La question du traitement spécifique peut s’entendre de plusieurs façons. Simplement descriptive, ou bien structurale qui suppose qu’il le soit dans toutes ses modalités propres, ou bien seulement relative, dans son rapport à la cure analytique classique, par comparaison. Il y a une forme descriptive simple : les traitements ne durent pas longtemps et leur durée est fixée. Dans l’IPA on a ainsi défini des thérapies brèves. Des short-term psychotherapy.
Ensuite, on s’aperçoit depuis Balint et Ornstein qu’on préfère souvent parler malgré tout d’une sorte d’oiseau rare : « Élaborer une forme de psychothérapie psychanalytique brève, systématique et qu’on puisse définir et améliorer ?[1]» Aujourd’hui l’inquiétude est justement là, dans les risques que cela implique et on se questionne : « The danger exists that short-term thérapies which allow themselves to be incorporated into the managed-care industry[2]»
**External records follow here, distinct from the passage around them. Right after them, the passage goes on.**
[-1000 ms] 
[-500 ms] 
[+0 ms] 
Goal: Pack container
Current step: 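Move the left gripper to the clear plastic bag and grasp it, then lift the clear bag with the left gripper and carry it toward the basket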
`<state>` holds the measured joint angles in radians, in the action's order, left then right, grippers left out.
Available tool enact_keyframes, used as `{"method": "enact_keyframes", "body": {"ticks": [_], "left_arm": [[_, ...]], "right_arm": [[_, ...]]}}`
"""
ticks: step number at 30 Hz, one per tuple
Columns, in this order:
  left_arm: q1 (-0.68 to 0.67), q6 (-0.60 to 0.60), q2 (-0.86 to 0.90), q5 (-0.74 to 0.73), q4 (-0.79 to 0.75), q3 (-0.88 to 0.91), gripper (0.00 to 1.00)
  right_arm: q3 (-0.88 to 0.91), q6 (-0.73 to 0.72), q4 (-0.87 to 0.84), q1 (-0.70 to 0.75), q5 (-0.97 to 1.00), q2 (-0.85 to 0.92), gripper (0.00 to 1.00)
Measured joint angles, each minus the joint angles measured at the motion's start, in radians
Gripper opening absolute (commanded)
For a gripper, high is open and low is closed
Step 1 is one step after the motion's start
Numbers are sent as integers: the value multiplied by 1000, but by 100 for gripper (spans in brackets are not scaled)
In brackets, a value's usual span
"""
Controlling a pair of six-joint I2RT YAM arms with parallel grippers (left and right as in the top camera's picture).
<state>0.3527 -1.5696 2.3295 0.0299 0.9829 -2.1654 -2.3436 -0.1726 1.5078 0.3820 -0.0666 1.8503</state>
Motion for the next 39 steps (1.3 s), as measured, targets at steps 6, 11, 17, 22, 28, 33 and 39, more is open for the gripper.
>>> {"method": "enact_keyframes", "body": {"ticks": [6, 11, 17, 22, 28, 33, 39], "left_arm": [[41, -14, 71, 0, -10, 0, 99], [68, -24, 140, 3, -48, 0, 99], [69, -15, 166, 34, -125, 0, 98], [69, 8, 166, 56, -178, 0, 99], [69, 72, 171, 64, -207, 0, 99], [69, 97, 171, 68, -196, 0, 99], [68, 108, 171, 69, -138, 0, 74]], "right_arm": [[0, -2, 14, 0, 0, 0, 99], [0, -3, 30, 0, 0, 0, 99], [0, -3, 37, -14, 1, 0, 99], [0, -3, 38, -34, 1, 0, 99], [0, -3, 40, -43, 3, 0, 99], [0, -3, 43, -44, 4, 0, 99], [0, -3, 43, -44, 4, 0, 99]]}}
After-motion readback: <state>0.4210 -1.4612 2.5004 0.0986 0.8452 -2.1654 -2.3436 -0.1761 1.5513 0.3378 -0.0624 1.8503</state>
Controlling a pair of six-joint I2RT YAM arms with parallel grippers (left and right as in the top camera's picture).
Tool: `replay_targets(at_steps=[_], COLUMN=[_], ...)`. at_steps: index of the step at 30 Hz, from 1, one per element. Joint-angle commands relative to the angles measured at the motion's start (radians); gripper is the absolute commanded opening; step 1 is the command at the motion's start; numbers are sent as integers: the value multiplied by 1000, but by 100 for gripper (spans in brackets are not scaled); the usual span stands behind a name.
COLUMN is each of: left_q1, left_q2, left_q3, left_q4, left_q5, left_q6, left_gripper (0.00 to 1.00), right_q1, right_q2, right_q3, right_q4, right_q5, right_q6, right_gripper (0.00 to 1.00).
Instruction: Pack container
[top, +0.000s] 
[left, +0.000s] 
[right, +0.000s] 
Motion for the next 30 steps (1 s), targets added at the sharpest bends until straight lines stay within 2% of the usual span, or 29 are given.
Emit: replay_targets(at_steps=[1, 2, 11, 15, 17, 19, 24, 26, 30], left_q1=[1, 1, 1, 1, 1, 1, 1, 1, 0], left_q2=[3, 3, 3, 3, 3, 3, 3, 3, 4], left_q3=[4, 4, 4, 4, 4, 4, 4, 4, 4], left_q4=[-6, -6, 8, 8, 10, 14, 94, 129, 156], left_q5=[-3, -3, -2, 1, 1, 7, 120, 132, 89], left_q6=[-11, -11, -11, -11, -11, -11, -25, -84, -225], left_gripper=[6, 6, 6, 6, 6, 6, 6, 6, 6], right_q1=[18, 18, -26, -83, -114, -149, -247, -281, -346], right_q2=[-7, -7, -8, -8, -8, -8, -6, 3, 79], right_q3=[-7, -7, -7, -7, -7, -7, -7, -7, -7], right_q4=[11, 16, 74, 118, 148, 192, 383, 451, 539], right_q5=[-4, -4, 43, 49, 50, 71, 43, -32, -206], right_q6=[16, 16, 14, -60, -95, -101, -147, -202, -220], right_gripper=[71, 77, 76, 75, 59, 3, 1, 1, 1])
À l’inverse, cet auteur récent note que la plupart des spécialistes de ces thérapies mettent en jeu et centrent les choses sur les relations entre les sujets et les autres et à l’intérieur du traitement, plus que sur ce qui se passe pour le sujet lui-même. Étudier les « relations » suppose d’examiner le langage : « Our idiom is our mystery. [3]» Remarque qui s’applique au patient et au thérapeute… La spécificité ne se sépare pas des modalités de transmission de la psychanalyse et des tentatives de la « fixer » dans un modèle serait-il réduit. On sait que cela impliquait, pour les auteurs « pionniers », un au-delà, une limite temporelle, soit la définition d’un but restreint, la fameuse « focalisation du traitement ». Le « conflit focal » qui était supposé restait pourtant un avatar du « conflit nucléaire » et infantile, et ces conflits étaient eux-mêmes définis par French comme pulsionnels. Ensuite le débat a été ouvert : faut-il alors sélectionner les patients ? Sélection qui définirait en partie la spécificité elle-même, mais les avis divergents sur ces modalités n’ont pas abouti à une définition stable.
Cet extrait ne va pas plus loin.